While all this change and dynamism makes it hard to make progress in any one direction for long, if you develop the insight and skills to respond to these changes wisely, you can still get to a happy destination, even if it might look nothing like what you imagined when you got your first offer letter.

What follows are a list of observations I’ve made over the course of my shifting career: some often-overlooked implications of trying to navigate my way through such a turbulent industry. I hope they are of value to you on your own journey.

First, let’s look at the implications the ephemeral nature of software has on companies as a whole.

As soon as a development team delivers a software system, companies and product managers need to immediately start planning for its replacement. These days, you have two options: either factor a perpetual enhancement and revision process into your product strategy, or plan to simply throw away and reinvent your system at great cost a little further down the road. The traditional concept of implementing a system once and then scaling back for a lengthy “maintenance phase” died about the same time as pay phones and busy signals. It’s a nice old-fashioned idea that will lead you directly toward your Chapter 7 filing.

Whether you are a product manager or a development lead, you must accept and somehow communicate to your development team that time to market is infinitely more important than the elegance or academic correctness of their code. Bug-free code does not exist, and companies are much more rigorous about following the old 80/20 rule. If you’re truly following the Agile model (rather than pretending, as so many companies do), your top priority is to ship the beta: get an initial offering with a minimal feature set out into the market, and then react rapidly to customer feedback. These days, software that is “good enough” is almost always good enough.

When I first became an engineer, my older brother offered me one of the most valuable insights of my entire career: never hire technical staff for the knowledge they already have; instead, evaluate candidates primarily on their ability to learn new skills quickly and effectively. Five years down the road, the knowledge they walked in the door with will have no value; their usefulness as employees will be determined by how easily and quickly they can become productive with new languages and tools. Furthermore, the optimal way to retain the best technical talent is to support their desire to keep up with current and emerging technologies.

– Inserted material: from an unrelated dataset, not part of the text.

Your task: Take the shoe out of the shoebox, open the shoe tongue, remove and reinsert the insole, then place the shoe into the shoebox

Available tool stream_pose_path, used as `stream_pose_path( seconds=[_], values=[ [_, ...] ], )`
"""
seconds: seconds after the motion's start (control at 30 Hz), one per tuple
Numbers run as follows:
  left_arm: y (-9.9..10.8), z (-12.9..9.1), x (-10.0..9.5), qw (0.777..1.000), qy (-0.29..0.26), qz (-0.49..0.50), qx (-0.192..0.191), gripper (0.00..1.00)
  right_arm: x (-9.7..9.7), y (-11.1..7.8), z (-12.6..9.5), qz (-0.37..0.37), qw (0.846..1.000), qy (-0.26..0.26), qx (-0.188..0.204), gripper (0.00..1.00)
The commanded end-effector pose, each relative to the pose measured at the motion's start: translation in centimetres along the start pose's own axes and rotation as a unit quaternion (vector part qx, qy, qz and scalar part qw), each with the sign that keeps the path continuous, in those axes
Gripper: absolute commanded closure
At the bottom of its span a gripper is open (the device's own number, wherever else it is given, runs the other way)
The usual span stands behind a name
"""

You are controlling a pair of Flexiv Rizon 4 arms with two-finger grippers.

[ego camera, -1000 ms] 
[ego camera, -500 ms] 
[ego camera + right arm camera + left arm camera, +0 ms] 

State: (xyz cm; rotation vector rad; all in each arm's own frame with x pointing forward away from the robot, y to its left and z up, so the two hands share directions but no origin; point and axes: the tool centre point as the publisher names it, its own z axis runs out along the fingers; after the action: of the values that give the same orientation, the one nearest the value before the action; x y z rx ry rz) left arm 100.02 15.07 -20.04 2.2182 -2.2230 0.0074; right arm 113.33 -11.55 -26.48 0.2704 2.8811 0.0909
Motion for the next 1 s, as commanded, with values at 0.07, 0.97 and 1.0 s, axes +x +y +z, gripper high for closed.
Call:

Now let’s talk about a few things that apply both to individuals as well as companies.

Whether you’re an individual managing your to-do list or a product manager specifying features and enhancements, you’re always going to have more tasks than time and resources to complete them. Therefore, always work on the highest value item. Constantly ask yourself whether you and your team are working on the most strategically valuable task. Always attach yourself to the tasks that truly have the most impact, and don’t waste your time on anything else.

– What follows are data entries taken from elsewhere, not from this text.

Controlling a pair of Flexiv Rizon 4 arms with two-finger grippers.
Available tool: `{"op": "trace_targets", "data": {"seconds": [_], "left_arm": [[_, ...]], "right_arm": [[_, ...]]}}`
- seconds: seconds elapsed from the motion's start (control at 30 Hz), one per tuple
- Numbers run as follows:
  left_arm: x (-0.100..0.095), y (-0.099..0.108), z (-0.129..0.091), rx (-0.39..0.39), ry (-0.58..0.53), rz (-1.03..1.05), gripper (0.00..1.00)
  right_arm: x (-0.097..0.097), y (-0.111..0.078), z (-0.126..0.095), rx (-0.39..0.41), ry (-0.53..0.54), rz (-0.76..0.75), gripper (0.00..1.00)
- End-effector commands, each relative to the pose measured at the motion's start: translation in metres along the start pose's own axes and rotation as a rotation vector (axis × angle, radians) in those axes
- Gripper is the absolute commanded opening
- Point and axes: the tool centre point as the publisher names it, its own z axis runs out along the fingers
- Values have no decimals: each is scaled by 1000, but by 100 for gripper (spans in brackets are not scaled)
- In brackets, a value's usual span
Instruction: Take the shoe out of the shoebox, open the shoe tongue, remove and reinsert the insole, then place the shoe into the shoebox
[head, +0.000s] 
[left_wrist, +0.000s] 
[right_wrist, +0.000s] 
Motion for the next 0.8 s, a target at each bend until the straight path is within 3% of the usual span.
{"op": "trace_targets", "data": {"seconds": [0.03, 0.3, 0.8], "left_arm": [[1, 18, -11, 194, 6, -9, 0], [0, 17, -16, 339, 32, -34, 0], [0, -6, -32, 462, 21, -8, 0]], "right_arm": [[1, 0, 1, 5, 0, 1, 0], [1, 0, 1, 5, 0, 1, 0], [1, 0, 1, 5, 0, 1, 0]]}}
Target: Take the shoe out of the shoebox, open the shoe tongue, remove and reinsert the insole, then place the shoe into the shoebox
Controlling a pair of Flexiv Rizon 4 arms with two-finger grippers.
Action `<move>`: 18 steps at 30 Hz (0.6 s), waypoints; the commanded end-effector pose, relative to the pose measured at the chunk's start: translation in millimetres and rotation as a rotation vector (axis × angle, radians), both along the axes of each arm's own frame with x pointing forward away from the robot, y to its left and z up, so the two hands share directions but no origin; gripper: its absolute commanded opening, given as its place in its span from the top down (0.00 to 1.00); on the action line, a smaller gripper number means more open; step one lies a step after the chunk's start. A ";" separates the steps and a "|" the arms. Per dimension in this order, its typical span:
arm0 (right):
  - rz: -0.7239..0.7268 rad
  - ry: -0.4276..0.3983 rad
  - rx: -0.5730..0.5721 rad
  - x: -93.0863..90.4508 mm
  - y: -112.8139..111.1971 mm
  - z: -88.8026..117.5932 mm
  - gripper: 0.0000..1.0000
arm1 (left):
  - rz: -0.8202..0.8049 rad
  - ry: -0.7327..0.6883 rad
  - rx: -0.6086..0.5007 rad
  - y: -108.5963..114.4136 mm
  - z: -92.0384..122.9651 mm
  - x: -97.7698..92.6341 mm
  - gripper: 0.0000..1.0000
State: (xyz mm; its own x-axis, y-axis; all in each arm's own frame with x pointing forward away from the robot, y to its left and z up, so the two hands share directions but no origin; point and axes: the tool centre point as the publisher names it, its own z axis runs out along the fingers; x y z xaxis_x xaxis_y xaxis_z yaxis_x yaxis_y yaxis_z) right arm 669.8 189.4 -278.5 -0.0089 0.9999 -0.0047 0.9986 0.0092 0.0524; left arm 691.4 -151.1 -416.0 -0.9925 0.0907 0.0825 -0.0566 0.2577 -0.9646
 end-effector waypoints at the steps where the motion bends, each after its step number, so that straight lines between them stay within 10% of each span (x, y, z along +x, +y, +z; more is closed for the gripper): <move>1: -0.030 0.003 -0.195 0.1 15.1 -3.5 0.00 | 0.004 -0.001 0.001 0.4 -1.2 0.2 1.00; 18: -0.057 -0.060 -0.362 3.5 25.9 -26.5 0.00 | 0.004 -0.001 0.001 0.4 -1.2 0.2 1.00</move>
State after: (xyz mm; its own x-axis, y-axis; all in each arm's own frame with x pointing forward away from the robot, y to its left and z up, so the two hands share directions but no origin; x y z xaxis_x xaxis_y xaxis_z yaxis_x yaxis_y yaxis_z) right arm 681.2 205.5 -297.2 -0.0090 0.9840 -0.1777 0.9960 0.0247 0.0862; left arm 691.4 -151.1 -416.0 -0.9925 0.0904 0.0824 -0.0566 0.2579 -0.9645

Risk is uncomfortable. Risk is a threat to one’s company and one’s career. And yet risk is an inherent part of every single thing we do. While moving cautiously forward might seem like the most comfortable and risk-free approach, it really only defers that pain, because there is a huge hidden risk associated with not moving forward assertively enough. Both corporations and individuals must learn how to embrace risk, tolerate its associated discomfort, and recover from failures.

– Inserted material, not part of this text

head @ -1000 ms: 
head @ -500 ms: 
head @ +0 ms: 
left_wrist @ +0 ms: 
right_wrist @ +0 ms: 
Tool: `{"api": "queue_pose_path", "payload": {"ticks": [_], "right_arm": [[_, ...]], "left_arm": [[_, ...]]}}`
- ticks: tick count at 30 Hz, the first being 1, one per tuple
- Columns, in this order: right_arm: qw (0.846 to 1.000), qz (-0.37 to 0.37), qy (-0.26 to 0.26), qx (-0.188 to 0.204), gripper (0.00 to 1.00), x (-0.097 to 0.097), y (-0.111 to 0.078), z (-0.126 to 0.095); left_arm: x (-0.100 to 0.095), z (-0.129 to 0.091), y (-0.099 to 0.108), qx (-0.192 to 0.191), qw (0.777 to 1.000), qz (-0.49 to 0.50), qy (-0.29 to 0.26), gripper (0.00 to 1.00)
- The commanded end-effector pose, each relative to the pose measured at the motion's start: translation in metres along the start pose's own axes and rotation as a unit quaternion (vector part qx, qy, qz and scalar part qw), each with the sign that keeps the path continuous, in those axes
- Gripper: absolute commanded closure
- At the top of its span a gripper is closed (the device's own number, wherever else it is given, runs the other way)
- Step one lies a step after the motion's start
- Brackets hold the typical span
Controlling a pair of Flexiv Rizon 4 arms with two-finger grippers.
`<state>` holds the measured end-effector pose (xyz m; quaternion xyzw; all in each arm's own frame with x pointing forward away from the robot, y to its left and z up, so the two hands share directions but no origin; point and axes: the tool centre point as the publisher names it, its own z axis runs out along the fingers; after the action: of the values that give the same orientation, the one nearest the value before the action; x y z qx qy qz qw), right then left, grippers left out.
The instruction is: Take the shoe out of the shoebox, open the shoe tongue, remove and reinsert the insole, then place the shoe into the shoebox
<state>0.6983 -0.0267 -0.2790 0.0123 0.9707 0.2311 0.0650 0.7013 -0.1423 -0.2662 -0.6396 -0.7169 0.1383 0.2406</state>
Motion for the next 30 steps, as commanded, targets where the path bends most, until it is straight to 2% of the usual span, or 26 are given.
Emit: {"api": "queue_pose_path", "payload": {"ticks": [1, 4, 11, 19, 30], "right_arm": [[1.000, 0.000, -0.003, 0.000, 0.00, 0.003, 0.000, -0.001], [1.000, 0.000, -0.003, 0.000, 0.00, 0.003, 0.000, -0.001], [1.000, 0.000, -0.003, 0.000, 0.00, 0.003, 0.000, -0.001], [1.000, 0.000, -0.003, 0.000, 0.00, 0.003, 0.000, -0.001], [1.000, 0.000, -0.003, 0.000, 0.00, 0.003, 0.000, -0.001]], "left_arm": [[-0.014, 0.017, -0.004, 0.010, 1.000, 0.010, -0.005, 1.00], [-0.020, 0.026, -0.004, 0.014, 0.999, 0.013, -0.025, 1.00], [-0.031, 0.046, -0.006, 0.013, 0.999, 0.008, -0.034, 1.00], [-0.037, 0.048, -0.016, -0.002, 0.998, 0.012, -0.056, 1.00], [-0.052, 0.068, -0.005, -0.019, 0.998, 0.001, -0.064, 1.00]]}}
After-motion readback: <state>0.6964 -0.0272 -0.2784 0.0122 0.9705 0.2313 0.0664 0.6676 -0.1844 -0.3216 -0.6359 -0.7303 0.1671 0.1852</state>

Software engineers and managers often have a grand dream of software reuse: the idea that if you’re building a program to handle Task A, you should invest some extra time into making it generic enough to handle anticipated future Tasks B and C. In the real world, B and C might never be needed, and their requirements are likely to change between now and then anyways. While it goes against our sensibilities, it is often quicker and easier to just duplicate and customize old code to handle new tasks. If the additional cost of maintaining multiple versions becomes sufficient, only then should you invest the resources to refactor it into a single generalized solution. That might sound like blasphemy, but in thirty years I’ve rarely seen a compelling example where software reuse saved money in the long run.

Finally, let’s talk about how we as individual employees should respond to the fact that our work has such a surprisingly short lifetime.

On a purely tactical level, as soon as you finish a project, save some screenshots and code samples for your portfolio. Six months later, those sites you built will have changed significantly, if they survive at all.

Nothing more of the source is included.